Арсений сдержанно улыбается, складывая детские вещи и укладывая их в шкаф, в то время как Антон смеется в голос и откладывает в сторону недоеденную баночку с детским пюре, которое научился втихаря от Арса пиздить и уминать за обе щеки, потому что вообще-то вкусно.
— Я никогда к этому не привыкну, — трет пацан переносицу, продолжая улыбаться, в то время как топот ног становится все четче и четче.
— Тося! — влетает в комнату со слегка помятым листом формата А4 девчонка, убирая от лица выбившиеся пряди, при этом измазав себе лицо кончиком красного фломастера.
— Принцесса, мне сколько раз говорить, чтобы по дому ты не бегала? — спокойно интересуется Арс, наблюдая за тем, как девочка, прижав к себе рисунок, бредет в сторону Антона, слегка поджав губы.
Малышка тут же останавливается, потеряв какую-то определенно важную мысль, и уставляется во все глаза на папу. Потому что да — он говорил ей не бегать по дому. Потому что да — говорил он это не один раз.
— Прости, папочка, — искренне извиняется она, и Арс внезапно замирает, оторвавшись от своих дел.
И его разрывает от гордости.
Они с Шастом оба намучились за эти полтора месяца именно в этом вопросе. Ребенку сложно попросить прощения, это в нем вырабатывать надо. Если этот момент в таком возрасте упустить — пиши пропало.

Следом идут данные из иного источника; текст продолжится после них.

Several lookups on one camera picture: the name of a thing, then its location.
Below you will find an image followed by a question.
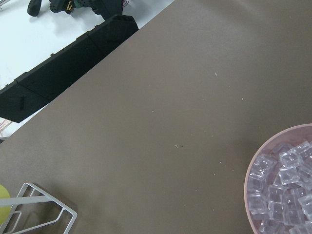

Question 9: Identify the white cup rack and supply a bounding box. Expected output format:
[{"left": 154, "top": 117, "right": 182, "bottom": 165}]
[{"left": 0, "top": 182, "right": 78, "bottom": 234}]

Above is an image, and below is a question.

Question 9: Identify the pink bowl of ice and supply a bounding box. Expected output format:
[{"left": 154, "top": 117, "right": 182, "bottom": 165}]
[{"left": 244, "top": 124, "right": 312, "bottom": 234}]

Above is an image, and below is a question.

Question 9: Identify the black long bar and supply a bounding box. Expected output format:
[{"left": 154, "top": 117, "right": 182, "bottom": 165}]
[{"left": 0, "top": 15, "right": 138, "bottom": 123}]

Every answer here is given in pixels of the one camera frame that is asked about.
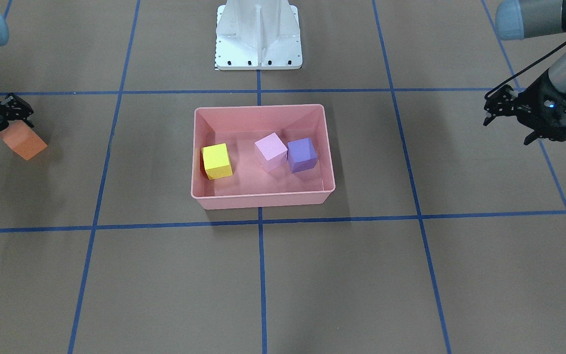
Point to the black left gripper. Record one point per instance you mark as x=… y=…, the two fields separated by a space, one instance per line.
x=530 y=102

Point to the orange foam block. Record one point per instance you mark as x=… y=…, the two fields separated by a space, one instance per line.
x=21 y=139

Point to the yellow foam block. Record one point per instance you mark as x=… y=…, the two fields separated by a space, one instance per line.
x=216 y=161

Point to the purple foam block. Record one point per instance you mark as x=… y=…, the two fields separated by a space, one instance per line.
x=302 y=155

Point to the pink foam block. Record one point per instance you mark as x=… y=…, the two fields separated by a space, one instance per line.
x=271 y=152

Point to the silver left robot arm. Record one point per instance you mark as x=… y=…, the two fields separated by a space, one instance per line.
x=523 y=19

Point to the pink plastic bin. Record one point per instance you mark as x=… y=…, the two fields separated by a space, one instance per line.
x=250 y=185

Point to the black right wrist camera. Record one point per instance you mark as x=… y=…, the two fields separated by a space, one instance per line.
x=16 y=108

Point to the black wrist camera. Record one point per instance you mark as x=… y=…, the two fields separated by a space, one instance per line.
x=501 y=103
x=16 y=108

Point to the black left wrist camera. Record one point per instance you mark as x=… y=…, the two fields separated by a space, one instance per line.
x=501 y=103

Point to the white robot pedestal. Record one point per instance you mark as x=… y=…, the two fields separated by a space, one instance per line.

Арс даже руки пару раз в этом плане опускал, а вот пацан — ни в какую. Даже когда у Попова уже сил не оставалось на объяснения дочери, почему так нельзя, а так можно, Антон не сдавался и все равно продолжал попытки достучаться до детского сознания.
И вот они — плоды. Так что сейчас это кажется победой над невозможным: они с Шастом на самом деле занимались воспитанием девочки.
Они воспитывали ее. И делали это хорошо.
— Что ты мне принесла? — наклонившись вперед, интересуется Антон, одаряя девочку теплой улыбкой.
Кьяра подходит ближе и утыкается животиком в голени Шаста, укладывая на его худых ногах только что законченный рисунок. Она без надобности расправляет листок и поднимает на мгновение синеву своих глаз на пацана, после чего опускает взгляд снова вниз.
— Это ты, — указывает она пальчиком на высокого человечка в чем-то красном, — а это папа, — ведет она по листку дальше, — и я…
Шаст задыхается словами и просто чуть елозит на месте, стараясь сесть удобнее. Ему впервые не подобрать слов. Он впервые не может импровизировать.
— Тебе не нравится? — расстраивается девочка, снова поднимая взгляд, и Шасту от печали в этой синеве почти дурно становится.
— Нет, — качает он головой, стараясь вернуться в реальность, — нет-нет, что ты! Очень нравится! Очень!
Малышка улыбается легко и открыто, слепит своим светом всю округу и, похлопав ладошкой по рисунку, оставляет его на коленях у Антона, покидая гостиную и снова скрываясь в детской. Шастун сглатывает.
Ему нечем дышать. И Арсений молчит, стоя к нему спиной и сжимая в руках ее любимое розовое платье.
Ему тоже дышать нечем.
Таких моментов с каждым новым днем и каждой новой неделей становится все больше. Кажется, Кьяра видит в пацане нового члена семьи, и это не может не радовать.
Потому что спустя две недели после прихода Шаста она перестает плакать по ночам, а спустя семь недель — перестает вспоминать про слово «мама».